**Activity:** Review the material line by line. Identify and copy every line that contains the string "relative".

[Data in this exercise — start]

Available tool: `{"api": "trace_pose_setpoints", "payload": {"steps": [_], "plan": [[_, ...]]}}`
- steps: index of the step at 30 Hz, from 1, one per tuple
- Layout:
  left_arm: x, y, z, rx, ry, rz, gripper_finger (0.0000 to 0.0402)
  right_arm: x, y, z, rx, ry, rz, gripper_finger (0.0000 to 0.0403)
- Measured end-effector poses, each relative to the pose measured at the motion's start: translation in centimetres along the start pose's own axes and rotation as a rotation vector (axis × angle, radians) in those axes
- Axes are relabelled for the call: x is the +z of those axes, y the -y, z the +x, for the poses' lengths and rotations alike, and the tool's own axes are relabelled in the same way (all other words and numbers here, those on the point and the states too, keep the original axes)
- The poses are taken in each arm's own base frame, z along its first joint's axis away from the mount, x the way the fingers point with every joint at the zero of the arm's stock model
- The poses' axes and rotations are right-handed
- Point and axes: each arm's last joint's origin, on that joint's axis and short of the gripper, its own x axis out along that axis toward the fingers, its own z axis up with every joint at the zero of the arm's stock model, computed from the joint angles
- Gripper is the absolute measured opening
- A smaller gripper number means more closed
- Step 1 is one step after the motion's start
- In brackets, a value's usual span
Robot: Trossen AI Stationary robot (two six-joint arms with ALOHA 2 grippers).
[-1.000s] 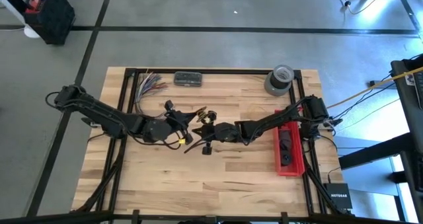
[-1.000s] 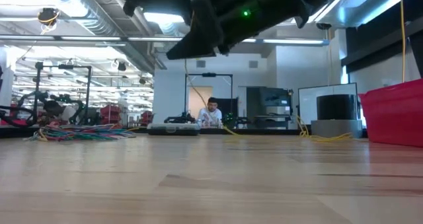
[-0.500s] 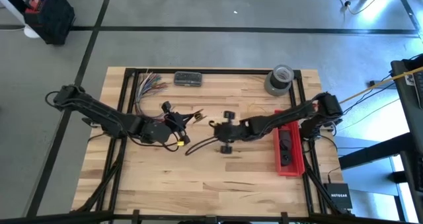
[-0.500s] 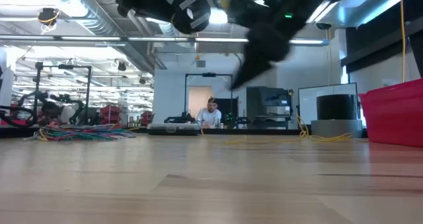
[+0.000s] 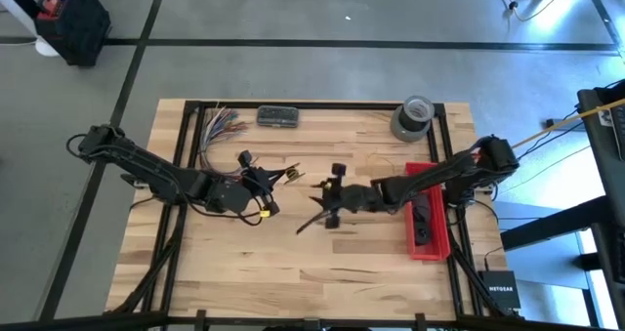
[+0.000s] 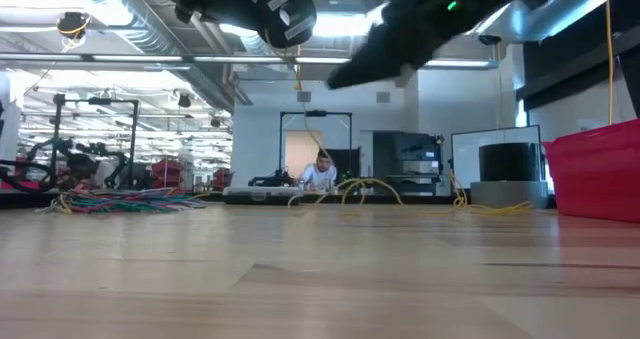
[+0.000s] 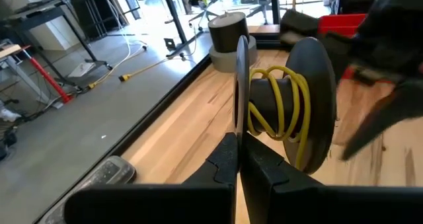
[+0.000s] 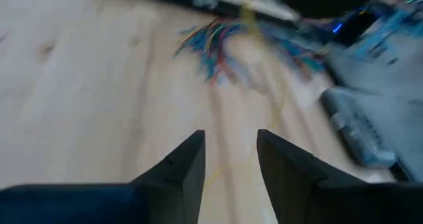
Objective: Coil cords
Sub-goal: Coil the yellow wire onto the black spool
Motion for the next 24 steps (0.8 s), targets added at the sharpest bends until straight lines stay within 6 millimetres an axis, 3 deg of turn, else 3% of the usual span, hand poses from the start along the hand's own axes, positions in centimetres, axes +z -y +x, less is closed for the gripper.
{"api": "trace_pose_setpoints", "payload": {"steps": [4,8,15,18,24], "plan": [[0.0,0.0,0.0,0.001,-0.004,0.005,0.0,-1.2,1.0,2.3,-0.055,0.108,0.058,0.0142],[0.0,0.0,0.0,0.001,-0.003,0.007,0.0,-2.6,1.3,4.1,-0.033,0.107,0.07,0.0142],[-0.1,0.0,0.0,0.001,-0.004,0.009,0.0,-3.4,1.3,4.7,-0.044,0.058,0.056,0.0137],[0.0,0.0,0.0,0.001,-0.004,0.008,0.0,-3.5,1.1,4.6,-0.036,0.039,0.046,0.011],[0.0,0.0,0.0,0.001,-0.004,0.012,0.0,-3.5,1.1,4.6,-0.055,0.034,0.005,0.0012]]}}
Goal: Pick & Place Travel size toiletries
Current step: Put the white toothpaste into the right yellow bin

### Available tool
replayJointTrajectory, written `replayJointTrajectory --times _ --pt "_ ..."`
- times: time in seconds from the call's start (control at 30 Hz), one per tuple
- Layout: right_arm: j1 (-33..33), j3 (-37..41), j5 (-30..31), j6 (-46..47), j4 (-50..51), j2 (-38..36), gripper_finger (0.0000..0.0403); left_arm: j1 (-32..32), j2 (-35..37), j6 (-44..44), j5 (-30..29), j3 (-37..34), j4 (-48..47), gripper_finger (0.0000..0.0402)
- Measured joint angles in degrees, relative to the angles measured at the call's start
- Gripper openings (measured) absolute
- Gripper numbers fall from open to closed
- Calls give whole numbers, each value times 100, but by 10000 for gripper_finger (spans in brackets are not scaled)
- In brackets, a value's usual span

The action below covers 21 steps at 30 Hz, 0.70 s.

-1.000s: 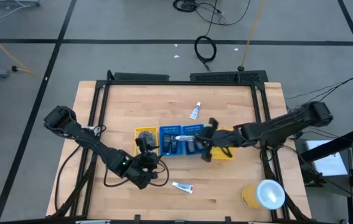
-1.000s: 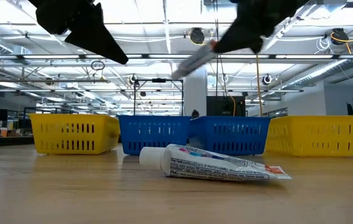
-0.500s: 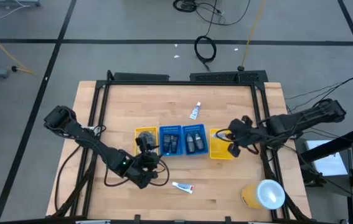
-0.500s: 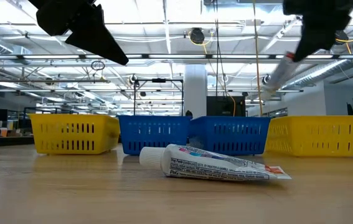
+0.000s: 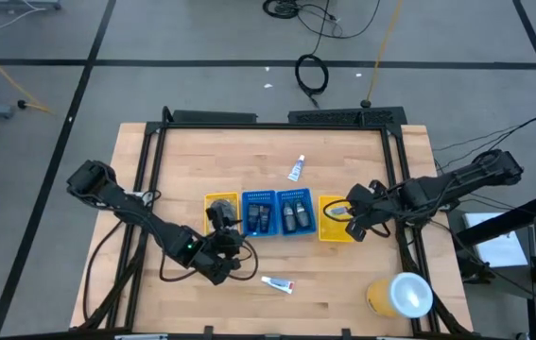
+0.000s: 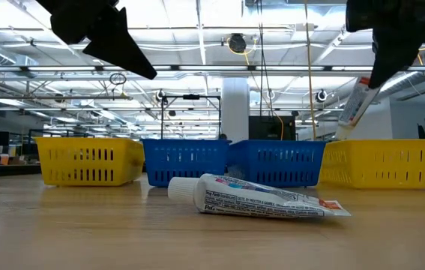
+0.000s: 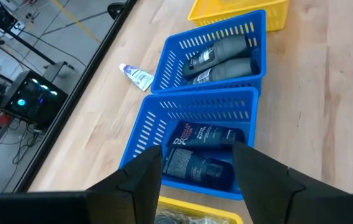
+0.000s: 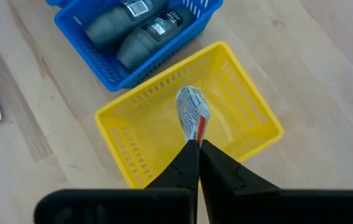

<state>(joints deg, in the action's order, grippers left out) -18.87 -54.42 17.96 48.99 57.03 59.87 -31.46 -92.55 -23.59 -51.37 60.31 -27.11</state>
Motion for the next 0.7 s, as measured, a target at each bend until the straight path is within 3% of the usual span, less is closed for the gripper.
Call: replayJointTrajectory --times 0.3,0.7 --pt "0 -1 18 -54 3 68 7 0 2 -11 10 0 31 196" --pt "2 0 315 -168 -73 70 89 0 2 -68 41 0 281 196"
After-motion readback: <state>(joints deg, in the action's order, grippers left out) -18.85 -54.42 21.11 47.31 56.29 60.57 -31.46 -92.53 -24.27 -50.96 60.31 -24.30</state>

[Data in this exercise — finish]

**Your solution:**
- Measured end-effector poses, each relative to the pose measured at the motion's start: translation in centimetres along the start pose's own axes and rotation as a rotation vector (axis × angle, radians) in those axes
- Measured joint angles in degrees, relative to the angles measured at the call's start

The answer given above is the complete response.